Bovenschulte wies auf die wachsende Kluft zwischen den Reichsten und Ärmsten in Deutschland hin. Die wohlhabendsten zehn Prozent besitzen mittlerweile mehr als die Hälfte des gesamten Vermögens des Landes. Gleichzeitig kämpfen viele Familien, Kinder und Rentner mit niedrigen Einkommen selbst mit den Kosten für grundlegende Feierlichkeiten wie Urlaubsreisen.
Der Bürgermeister rief zu gemeinschaftlichem Handeln auf, um diese Lücke zu schließen. Er warnte, dass anhaltende Ungleichheit sowohl die gesellschaftliche Einheit als auch die demokratische Stabilität gefährde. Sein Appell fällt mit dem Amtsantritt Bremens als Bundesratspräsident am 1. November 2025 zusammen. Zur Unterstützung dieser Ziele hat die Stadt die ‘Stiftung Bremens für sozialen Zusammenhalt’ ins Leben gerufen. Die Initiative zielt darauf ab, finanzielle Notlagen zu lindern und allen Bürgerinnen und Bürgern gerechteren Zugang zu Chancen zu ermöglichen.

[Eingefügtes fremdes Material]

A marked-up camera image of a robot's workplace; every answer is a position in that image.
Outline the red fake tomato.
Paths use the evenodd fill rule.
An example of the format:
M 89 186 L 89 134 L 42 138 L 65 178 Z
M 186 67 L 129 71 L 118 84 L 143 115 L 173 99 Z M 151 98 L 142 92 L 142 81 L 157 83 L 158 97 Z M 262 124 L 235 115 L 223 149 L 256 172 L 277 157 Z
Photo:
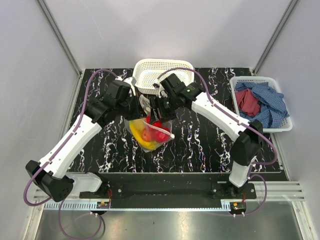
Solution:
M 164 143 L 170 139 L 170 136 L 162 131 L 155 130 L 153 138 L 157 143 Z

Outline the polka dot zip top bag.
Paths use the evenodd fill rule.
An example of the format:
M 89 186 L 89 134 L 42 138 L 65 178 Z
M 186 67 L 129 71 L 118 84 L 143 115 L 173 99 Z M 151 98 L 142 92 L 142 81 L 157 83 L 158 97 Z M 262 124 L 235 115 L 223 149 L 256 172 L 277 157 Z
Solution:
M 160 116 L 152 97 L 141 94 L 138 100 L 145 116 L 125 120 L 124 124 L 141 149 L 148 153 L 174 140 L 175 135 L 172 133 L 172 120 Z

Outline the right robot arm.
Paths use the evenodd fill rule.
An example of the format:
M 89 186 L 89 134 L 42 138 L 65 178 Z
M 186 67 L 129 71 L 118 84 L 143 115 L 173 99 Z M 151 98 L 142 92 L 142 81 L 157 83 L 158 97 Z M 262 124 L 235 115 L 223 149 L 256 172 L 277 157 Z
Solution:
M 228 195 L 239 198 L 245 192 L 252 164 L 262 148 L 262 124 L 235 114 L 209 94 L 205 82 L 185 84 L 174 73 L 163 80 L 154 80 L 158 96 L 153 101 L 153 110 L 161 120 L 172 118 L 178 108 L 187 108 L 211 121 L 233 141 L 230 150 L 232 170 L 227 185 Z

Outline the aluminium frame post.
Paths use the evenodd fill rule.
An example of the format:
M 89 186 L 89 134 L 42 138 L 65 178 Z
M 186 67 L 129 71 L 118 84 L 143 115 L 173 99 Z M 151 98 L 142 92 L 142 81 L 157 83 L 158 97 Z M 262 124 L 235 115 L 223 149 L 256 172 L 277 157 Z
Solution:
M 45 0 L 35 0 L 35 2 L 37 3 L 37 5 L 39 6 L 40 11 L 42 12 L 45 20 L 47 21 L 50 29 L 53 32 L 53 35 L 55 36 L 57 42 L 59 43 L 62 51 L 64 52 L 64 55 L 66 56 L 68 62 L 70 63 L 73 71 L 75 72 L 75 74 L 80 77 L 82 70 L 79 67 L 75 57 L 73 56 L 65 38 L 62 35 L 62 32 L 51 12 L 51 10 L 49 9 L 47 3 Z
M 267 60 L 268 56 L 270 55 L 273 47 L 275 46 L 277 40 L 279 39 L 281 33 L 285 29 L 287 23 L 289 22 L 289 19 L 291 18 L 292 14 L 296 10 L 297 6 L 299 5 L 300 0 L 290 0 L 285 11 L 283 12 L 276 28 L 274 29 L 269 41 L 267 42 L 267 45 L 265 46 L 259 60 L 257 61 L 257 64 L 252 69 L 252 73 L 254 76 L 256 76 L 260 70 L 262 69 L 265 61 Z

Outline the left aluminium frame post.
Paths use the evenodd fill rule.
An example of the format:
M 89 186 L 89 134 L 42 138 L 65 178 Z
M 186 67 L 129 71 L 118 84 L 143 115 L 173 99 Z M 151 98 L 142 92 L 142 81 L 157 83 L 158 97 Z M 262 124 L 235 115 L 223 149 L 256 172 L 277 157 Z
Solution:
M 59 43 L 62 51 L 64 52 L 64 55 L 66 56 L 68 62 L 70 63 L 73 71 L 75 72 L 75 74 L 80 77 L 82 70 L 79 67 L 75 57 L 73 56 L 65 38 L 62 35 L 62 32 L 51 12 L 51 10 L 49 9 L 47 3 L 45 0 L 35 0 L 35 2 L 37 3 L 37 5 L 39 6 L 40 11 L 42 12 L 45 20 L 47 21 L 50 29 L 53 32 L 53 35 L 55 36 L 57 42 Z

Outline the dark red cloth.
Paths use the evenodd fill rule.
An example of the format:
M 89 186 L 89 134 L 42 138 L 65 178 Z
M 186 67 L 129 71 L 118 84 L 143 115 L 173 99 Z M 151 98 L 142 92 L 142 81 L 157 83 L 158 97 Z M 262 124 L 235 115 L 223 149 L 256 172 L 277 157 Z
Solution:
M 251 89 L 235 93 L 238 109 L 249 117 L 255 117 L 260 111 L 259 100 L 253 95 Z

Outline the blue checkered cloth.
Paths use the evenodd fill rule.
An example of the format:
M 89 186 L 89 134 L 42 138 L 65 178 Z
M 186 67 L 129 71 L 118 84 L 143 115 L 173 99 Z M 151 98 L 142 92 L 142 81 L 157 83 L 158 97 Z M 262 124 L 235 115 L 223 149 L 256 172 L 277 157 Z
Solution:
M 277 129 L 281 126 L 282 121 L 290 116 L 283 100 L 284 95 L 270 87 L 268 82 L 237 82 L 235 86 L 236 92 L 245 89 L 250 89 L 252 94 L 259 100 L 260 112 L 256 116 L 250 117 L 238 108 L 241 117 L 251 122 L 260 121 L 264 129 Z

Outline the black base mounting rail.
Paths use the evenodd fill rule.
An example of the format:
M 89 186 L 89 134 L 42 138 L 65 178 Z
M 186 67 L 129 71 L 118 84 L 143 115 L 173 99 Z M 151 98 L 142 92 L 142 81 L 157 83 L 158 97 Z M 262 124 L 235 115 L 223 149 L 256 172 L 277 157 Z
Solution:
M 73 189 L 69 198 L 96 201 L 111 198 L 112 210 L 214 211 L 224 202 L 262 201 L 263 181 L 253 176 L 242 187 L 233 186 L 229 174 L 218 173 L 101 173 L 102 189 Z

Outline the small red fake fruit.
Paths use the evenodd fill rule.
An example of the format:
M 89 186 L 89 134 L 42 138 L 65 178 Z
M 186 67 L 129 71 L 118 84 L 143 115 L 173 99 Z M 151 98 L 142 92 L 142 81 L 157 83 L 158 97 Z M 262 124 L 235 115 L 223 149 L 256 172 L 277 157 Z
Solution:
M 150 134 L 150 132 L 146 128 L 141 132 L 141 138 L 142 138 L 142 140 L 144 140 L 146 142 L 152 141 L 152 135 Z

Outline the yellow fake banana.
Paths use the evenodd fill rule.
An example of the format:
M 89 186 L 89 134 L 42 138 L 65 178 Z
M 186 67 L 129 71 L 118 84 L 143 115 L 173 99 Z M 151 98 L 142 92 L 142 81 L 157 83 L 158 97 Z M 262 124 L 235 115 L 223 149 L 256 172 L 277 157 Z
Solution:
M 128 126 L 132 136 L 135 138 L 135 140 L 144 152 L 152 152 L 160 147 L 160 143 L 154 140 L 154 137 L 152 135 L 152 129 L 148 129 L 148 125 L 144 119 L 131 120 L 129 121 Z M 147 129 L 151 134 L 151 142 L 142 140 L 141 133 L 144 129 Z

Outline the white perforated plastic basket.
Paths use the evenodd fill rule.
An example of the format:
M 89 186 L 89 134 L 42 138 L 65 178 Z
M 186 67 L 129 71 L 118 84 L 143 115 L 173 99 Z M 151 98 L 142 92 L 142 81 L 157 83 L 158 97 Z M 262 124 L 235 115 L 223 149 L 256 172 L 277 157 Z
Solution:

Die Arbeit der Stiftung wird sich besonders auf diejenigen konzentrieren, die am stärksten von steigenden Kosten betroffen sind – darunter ältere Rentner und einkommensschwache Familien. Bovenschultes Reformvorstoß spiegelt die wachsende Sorge über die wirtschaftliche Ungleichheit in ganz Deutschland wider. Mit der Bundesratspräsidentschaft rücken diese Themen nun in den Mittelpunkt der nationalen Debatte.